目は、カメラと似た構造になっています。カメラでいうレンズの役割をする、「角膜」と「水晶体」で光を屈折させて目の中に取り込み、フィルムの役割をする「網膜」で映像を結び、それを信号にして脳に送ることで、“見る”という機能を果たしています。人が遠くを見たり、近くを見たりする際は、「毛様体筋」という筋肉が収縮・弛緩して水晶体の厚みを変えて屈折力を調節し、網膜上にピントを合わせています。調節をしない状態で遠くを見たとき、取り込んだ光が網膜上で結ばれる状態(ピントが合った状態)を「正視」といいます。いわゆる目が良い人の状態です。
正視以外の見え方の状態を屈折異常といい、「近視」「遠視」「乱視」があります。

「正視」と屈折異常の「近視」「遠視」「乱視」のピント調整


正視
遠くからの光が角膜や水晶体で屈折され、網膜で焦点を結ぶ目を正視といいます。メガネやコンタクトレンズを使用しなくても見える、正常な目です。


屈折異常の目

遠視
遠視の目は、遠くからの光が角膜や水晶体で屈折され、網膜の後ろで焦点を結びます。遠視は、眼軸長が短い目に多いです。


近視
近視の目は、遠くからの光が角膜や水晶体で屈折され、網膜の手前で焦点を結びます。近視は、眼軸長(角膜から網膜までの長さ)が長い目に多く、成長過程において眼軸が伸びることで近視になることもありますが、遺伝的要素もあると言われています。


乱視
乱視の目は、フットボールのような目で、目の縦と横のカーブが違うため、外からの光がそれぞれのカーブで屈折され、2つの線(焦線)として結ばれます。先天性、加齢によるものが原因ですが、病的なもの(不正乱視)として、円錐角膜や白内障などの病気やケガによる角膜の傷などが原因の場合もあります。

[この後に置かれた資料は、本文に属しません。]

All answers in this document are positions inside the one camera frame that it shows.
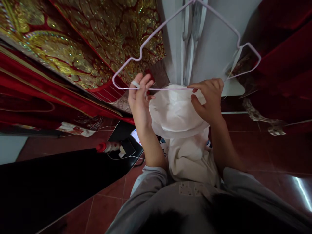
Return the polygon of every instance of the phone screen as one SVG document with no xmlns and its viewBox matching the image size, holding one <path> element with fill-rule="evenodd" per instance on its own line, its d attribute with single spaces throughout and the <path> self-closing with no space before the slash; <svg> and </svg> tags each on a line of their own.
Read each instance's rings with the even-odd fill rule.
<svg viewBox="0 0 312 234">
<path fill-rule="evenodd" d="M 136 142 L 142 147 L 139 137 L 137 136 L 136 128 L 132 131 L 131 136 L 133 139 L 136 140 Z"/>
</svg>

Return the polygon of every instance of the white wire hanger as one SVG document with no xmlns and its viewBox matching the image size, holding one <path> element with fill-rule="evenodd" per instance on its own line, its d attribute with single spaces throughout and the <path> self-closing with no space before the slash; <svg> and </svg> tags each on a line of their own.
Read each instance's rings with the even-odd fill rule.
<svg viewBox="0 0 312 234">
<path fill-rule="evenodd" d="M 204 7 L 206 7 L 208 10 L 210 10 L 212 13 L 214 13 L 223 23 L 225 23 L 236 35 L 237 35 L 237 43 L 236 43 L 236 47 L 237 49 L 242 49 L 245 46 L 248 46 L 254 53 L 255 55 L 258 57 L 258 62 L 257 64 L 249 71 L 247 72 L 243 72 L 241 74 L 229 77 L 228 79 L 234 78 L 236 76 L 240 76 L 243 74 L 247 74 L 251 71 L 253 71 L 254 69 L 256 69 L 256 67 L 259 65 L 260 61 L 261 61 L 261 56 L 260 54 L 257 52 L 257 50 L 252 46 L 252 44 L 250 44 L 249 42 L 247 42 L 246 44 L 240 46 L 240 42 L 241 42 L 241 35 L 240 33 L 234 28 L 233 25 L 231 25 L 221 14 L 219 14 L 215 9 L 213 9 L 211 6 L 209 6 L 208 4 L 204 3 L 202 0 L 190 0 L 189 2 L 187 2 L 186 4 L 184 4 L 174 15 L 172 15 L 170 18 L 168 18 L 164 23 L 162 23 L 147 39 L 145 42 L 143 42 L 143 44 L 140 47 L 140 57 L 139 58 L 134 58 L 134 57 L 130 57 L 122 66 L 121 68 L 119 68 L 119 70 L 114 74 L 112 80 L 113 80 L 113 84 L 115 85 L 116 88 L 118 89 L 139 89 L 139 88 L 121 88 L 119 87 L 116 82 L 115 82 L 115 78 L 116 76 L 125 68 L 125 66 L 131 61 L 140 61 L 142 59 L 142 50 L 144 48 L 144 46 L 150 41 L 150 39 L 156 35 L 156 33 L 158 33 L 169 21 L 171 21 L 174 17 L 176 17 L 183 9 L 185 9 L 187 6 L 189 6 L 190 4 L 194 4 L 195 2 L 199 2 L 200 4 L 202 4 Z M 186 90 L 186 89 L 192 89 L 192 88 L 179 88 L 179 89 L 170 89 L 170 88 L 150 88 L 150 90 Z"/>
</svg>

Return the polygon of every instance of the person's left hand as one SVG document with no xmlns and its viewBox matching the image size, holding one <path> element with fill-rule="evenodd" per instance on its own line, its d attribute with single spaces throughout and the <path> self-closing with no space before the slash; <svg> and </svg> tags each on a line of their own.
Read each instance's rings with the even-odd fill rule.
<svg viewBox="0 0 312 234">
<path fill-rule="evenodd" d="M 143 135 L 145 131 L 150 130 L 152 127 L 152 117 L 150 116 L 149 112 L 149 103 L 150 100 L 154 99 L 155 97 L 152 95 L 145 96 L 145 91 L 154 84 L 154 81 L 150 79 L 150 74 L 147 74 L 143 77 L 143 74 L 139 73 L 134 78 L 134 80 L 140 84 L 140 89 L 129 90 L 128 102 L 132 111 L 138 135 Z M 130 88 L 136 87 L 133 84 L 130 84 Z"/>
</svg>

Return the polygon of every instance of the gray sleeve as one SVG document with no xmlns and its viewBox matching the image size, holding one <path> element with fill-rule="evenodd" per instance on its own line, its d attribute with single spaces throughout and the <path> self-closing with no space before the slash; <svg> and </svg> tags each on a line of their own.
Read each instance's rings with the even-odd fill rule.
<svg viewBox="0 0 312 234">
<path fill-rule="evenodd" d="M 106 233 L 132 233 L 131 230 L 137 230 L 148 210 L 145 202 L 167 185 L 167 173 L 163 168 L 145 166 L 142 171 L 129 200 L 121 207 Z"/>
<path fill-rule="evenodd" d="M 229 167 L 223 170 L 224 190 L 244 197 L 299 230 L 311 225 L 309 219 L 263 186 L 251 174 Z"/>
</svg>

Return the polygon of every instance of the red and gold garment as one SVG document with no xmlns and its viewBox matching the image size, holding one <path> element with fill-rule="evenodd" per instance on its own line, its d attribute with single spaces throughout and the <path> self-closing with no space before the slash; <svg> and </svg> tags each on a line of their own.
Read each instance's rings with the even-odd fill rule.
<svg viewBox="0 0 312 234">
<path fill-rule="evenodd" d="M 160 25 L 155 1 L 0 0 L 0 38 L 97 99 L 130 112 L 114 72 Z M 165 55 L 162 32 L 116 79 L 127 87 Z"/>
<path fill-rule="evenodd" d="M 86 97 L 82 90 L 0 43 L 0 123 L 55 129 L 82 136 L 97 131 L 105 117 L 132 118 Z"/>
</svg>

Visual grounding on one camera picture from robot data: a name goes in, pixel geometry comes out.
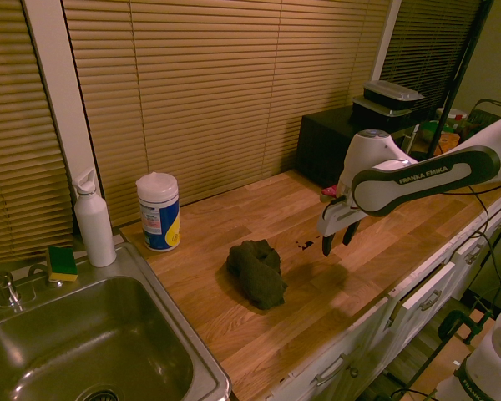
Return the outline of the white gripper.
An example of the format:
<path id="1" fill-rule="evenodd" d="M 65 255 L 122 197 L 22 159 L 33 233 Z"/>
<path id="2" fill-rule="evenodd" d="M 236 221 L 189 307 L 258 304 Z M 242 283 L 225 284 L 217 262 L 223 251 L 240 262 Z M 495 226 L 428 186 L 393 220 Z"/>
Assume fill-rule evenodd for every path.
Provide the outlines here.
<path id="1" fill-rule="evenodd" d="M 348 246 L 355 236 L 361 219 L 366 213 L 357 206 L 352 206 L 353 200 L 344 195 L 332 200 L 321 213 L 316 228 L 322 237 L 321 250 L 324 256 L 331 253 L 335 234 L 347 227 L 342 244 Z"/>

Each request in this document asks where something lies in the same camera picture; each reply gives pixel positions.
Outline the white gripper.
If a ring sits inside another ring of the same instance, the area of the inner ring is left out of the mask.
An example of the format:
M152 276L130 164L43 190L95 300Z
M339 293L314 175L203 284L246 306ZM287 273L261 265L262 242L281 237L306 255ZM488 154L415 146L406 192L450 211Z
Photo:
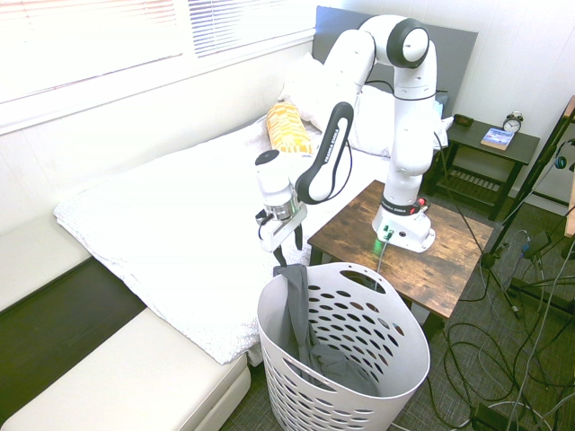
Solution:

屈折異常による、近視、遠視、正乱視は、メガネやコンタクトレンズ等で矯正するほか、オルソケラトロジーやレーシック、ICLといった手術もあります。未矯正のままだと、眼精疲労や症状を悪化させる場合もあります。また、2019年の調査*によると、裸眼視力が1.0未満の小中高校生が過去最多になるなど、近視人数の増大が指摘されています。見え方に不便を感じる場合は、早めに眼科を受診しましょう。